▶ WHAT THE TASK REQUIRES
Please retype the data in full and exactly; the pictures are not part of the copy.

++++++++

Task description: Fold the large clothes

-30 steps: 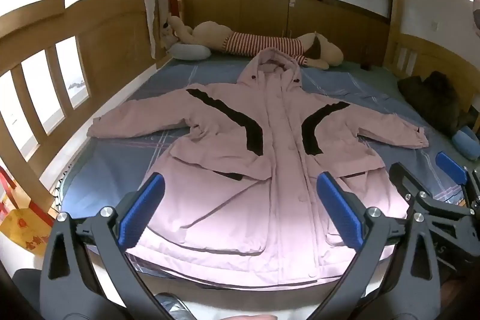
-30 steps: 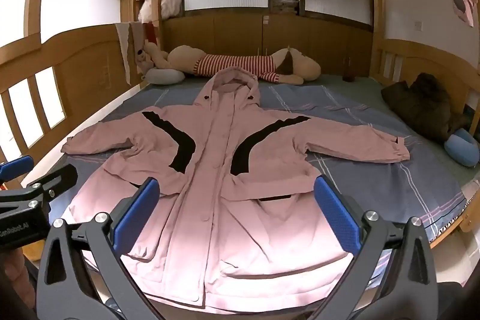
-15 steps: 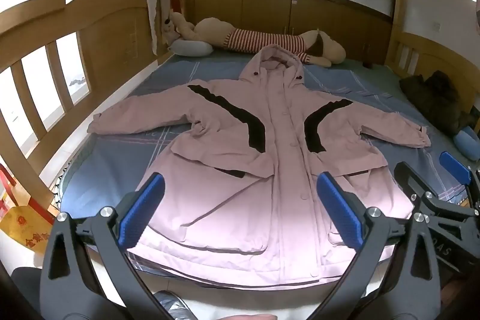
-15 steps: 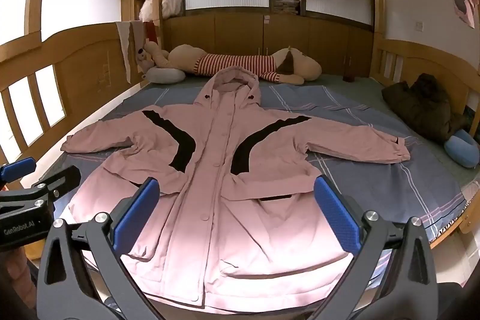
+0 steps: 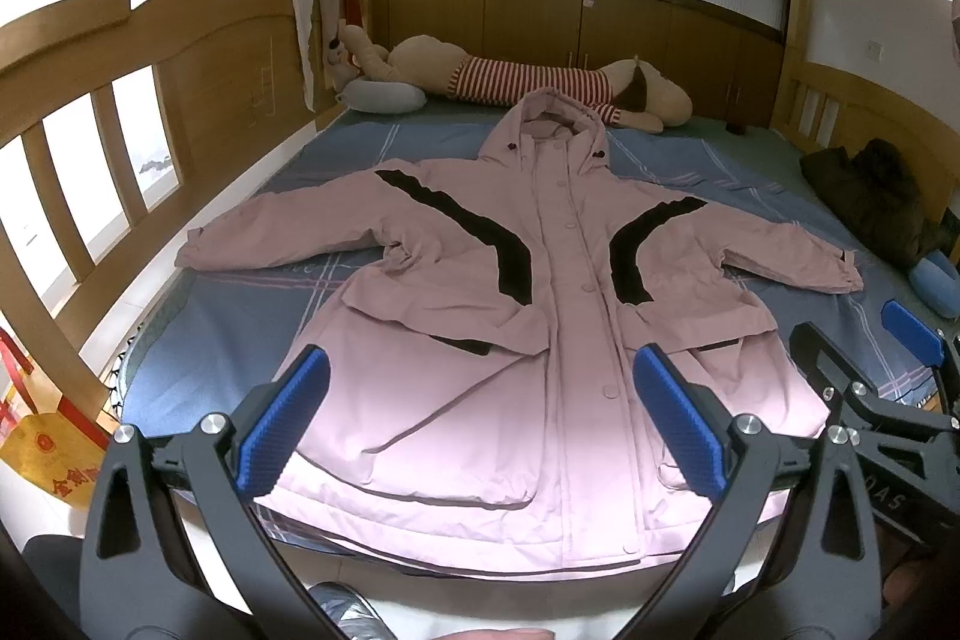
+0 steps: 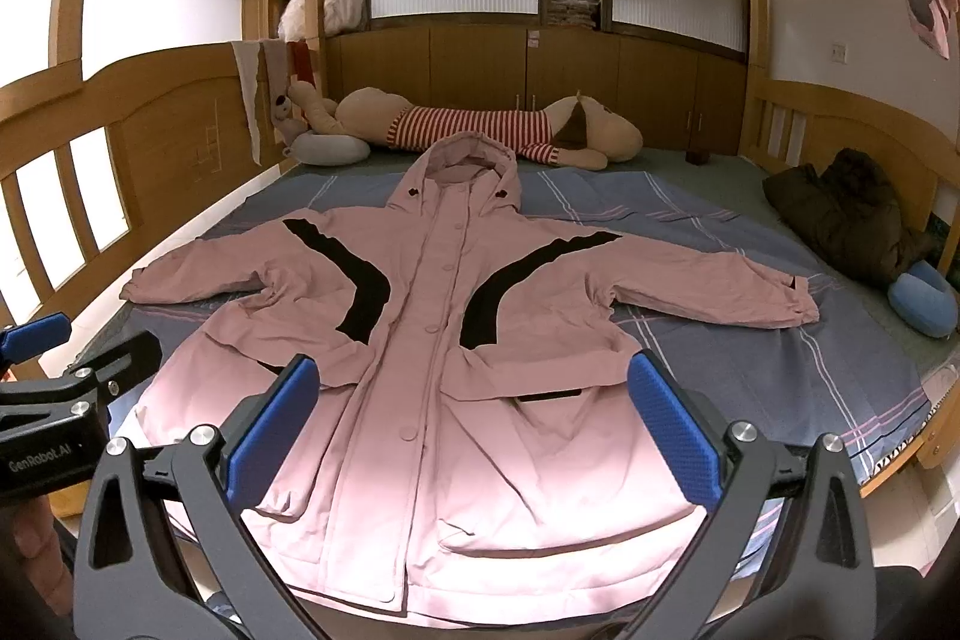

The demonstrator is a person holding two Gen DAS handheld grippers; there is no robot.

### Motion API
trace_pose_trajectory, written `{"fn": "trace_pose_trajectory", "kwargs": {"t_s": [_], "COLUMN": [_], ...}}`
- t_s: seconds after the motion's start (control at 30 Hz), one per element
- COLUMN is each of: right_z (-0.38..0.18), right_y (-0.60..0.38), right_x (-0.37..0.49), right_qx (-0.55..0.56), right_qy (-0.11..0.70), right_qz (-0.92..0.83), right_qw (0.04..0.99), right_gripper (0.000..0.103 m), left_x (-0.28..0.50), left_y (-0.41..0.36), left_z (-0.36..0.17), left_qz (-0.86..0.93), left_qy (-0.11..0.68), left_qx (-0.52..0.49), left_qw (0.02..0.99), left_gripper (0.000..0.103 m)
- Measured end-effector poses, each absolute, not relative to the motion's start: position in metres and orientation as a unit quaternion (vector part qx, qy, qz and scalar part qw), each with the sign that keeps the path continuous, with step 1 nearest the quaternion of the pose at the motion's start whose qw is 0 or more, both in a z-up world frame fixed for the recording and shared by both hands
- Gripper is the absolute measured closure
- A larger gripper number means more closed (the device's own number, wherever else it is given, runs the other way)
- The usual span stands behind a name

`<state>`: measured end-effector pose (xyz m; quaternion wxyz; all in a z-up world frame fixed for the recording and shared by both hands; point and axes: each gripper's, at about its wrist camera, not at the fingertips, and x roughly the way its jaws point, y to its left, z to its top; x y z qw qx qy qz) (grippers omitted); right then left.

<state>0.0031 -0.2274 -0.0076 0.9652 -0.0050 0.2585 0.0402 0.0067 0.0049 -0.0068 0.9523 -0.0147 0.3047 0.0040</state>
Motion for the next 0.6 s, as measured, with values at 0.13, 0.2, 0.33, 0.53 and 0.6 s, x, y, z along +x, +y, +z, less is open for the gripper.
{"fn": "trace_pose_trajectory", "kwargs": {"t_s": [0.13,0.2,0.33,0.53,0.6], "right_z": [-0.0060,-0.0070,-0.0082,-0.0097,-0.0101], "right_y": [-0.2265,-0.2259,-0.2261,-0.2291,-0.2287], "right_x": [0.0027,0.0041,0.0036,0.0039,0.0040], "right_qx": [-0.006,-0.007,-0.008,-0.007,-0.008], "right_qy": [0.257,0.258,0.255,0.257,0.256], "right_qz": [0.039,0.038,0.038,0.040,0.039], "right_qw": [0.966,0.965,0.966,0.966,0.966], "right_gripper": [0.001,0.001,0.001,0.001,0.001], "left_x": [0.0065,0.0067,0.0068,0.0069,0.0069], "left_y": [0.0046,0.0046,0.0042,0.0038,0.0039], "left_z": [-0.0068,-0.0075,-0.0078,-0.0077,-0.0074], "left_qz": [0.004,0.005,0.004,0.005,0.005], "left_qy": [0.306,0.306,0.306,0.306,0.306], "left_qx": [-0.014,-0.014,-0.014,-0.013,-0.013], "left_qw": [0.952,0.952,0.952,0.952,0.952], "left_gripper": [0.002,0.002,0.002,0.002,0.002]}}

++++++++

▶ PROBLEM SOLUTION
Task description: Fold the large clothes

-30 steps: 
-30 steps: 
-15 steps: 
-15 steps: 
+0 steps: 
+0 steps: 

The demonstrator is a person holding two Gen DAS handheld grippers; there is no robot.

### Motion API
trace_pose_trajectory, written `{"fn": "trace_pose_trajectory", "kwargs": {"t_s": [_], "COLUMN": [_], ...}}`
- t_s: seconds after the motion's start (control at 30 Hz), one per element
- COLUMN is each of: right_z (-0.38..0.18), right_y (-0.60..0.38), right_x (-0.37..0.49), right_qx (-0.55..0.56), right_qy (-0.11..0.70), right_qz (-0.92..0.83), right_qw (0.04..0.99), right_gripper (0.000..0.103 m), left_x (-0.28..0.50), left_y (-0.41..0.36), left_z (-0.36..0.17), left_qz (-0.86..0.93), left_qy (-0.11..0.68), left_qx (-0.52..0.49), left_qw (0.02..0.99), left_gripper (0.000..0.103 m)
- Measured end-effector poses, each absolute, not relative to the motion's start: position in metres and orientation as a unit quaternion (vector part qx, qy, qz and scalar part qw), each with the sign that keeps the path continuous, with step 1 nearest the quaternion of the pose at the motion's start whose qw is 0 or more, both in a z-up world frame fixed for the recording and shared by both hands
- Gripper is the absolute measured closure
- A larger gripper number means more closed (the device's own number, wherever else it is given, runs the other way)
- The usual span stands behind a name

`<state>`: measured end-effector pose (xyz m; quaternion wxyz; all in a z-up world frame fixed for the recording and shared by both hands; point and axes: each gripper's, at about its wrist camera, not at the fingertips, and x roughly the way its jaws point, y to its left, z to its top; x y z qw qx qy qz) (grippers omitted); right then left.

<state>0.0031 -0.2274 -0.0076 0.9652 -0.0050 0.2585 0.0402 0.0067 0.0049 -0.0068 0.9523 -0.0147 0.3047 0.0040</state>
Motion for the next 0.6 s, as measured, with values at 0.13, 0.2, 0.33, 0.53 and 0.6 s, x, y, z along +x, +y, +z, less is open for the gripper.
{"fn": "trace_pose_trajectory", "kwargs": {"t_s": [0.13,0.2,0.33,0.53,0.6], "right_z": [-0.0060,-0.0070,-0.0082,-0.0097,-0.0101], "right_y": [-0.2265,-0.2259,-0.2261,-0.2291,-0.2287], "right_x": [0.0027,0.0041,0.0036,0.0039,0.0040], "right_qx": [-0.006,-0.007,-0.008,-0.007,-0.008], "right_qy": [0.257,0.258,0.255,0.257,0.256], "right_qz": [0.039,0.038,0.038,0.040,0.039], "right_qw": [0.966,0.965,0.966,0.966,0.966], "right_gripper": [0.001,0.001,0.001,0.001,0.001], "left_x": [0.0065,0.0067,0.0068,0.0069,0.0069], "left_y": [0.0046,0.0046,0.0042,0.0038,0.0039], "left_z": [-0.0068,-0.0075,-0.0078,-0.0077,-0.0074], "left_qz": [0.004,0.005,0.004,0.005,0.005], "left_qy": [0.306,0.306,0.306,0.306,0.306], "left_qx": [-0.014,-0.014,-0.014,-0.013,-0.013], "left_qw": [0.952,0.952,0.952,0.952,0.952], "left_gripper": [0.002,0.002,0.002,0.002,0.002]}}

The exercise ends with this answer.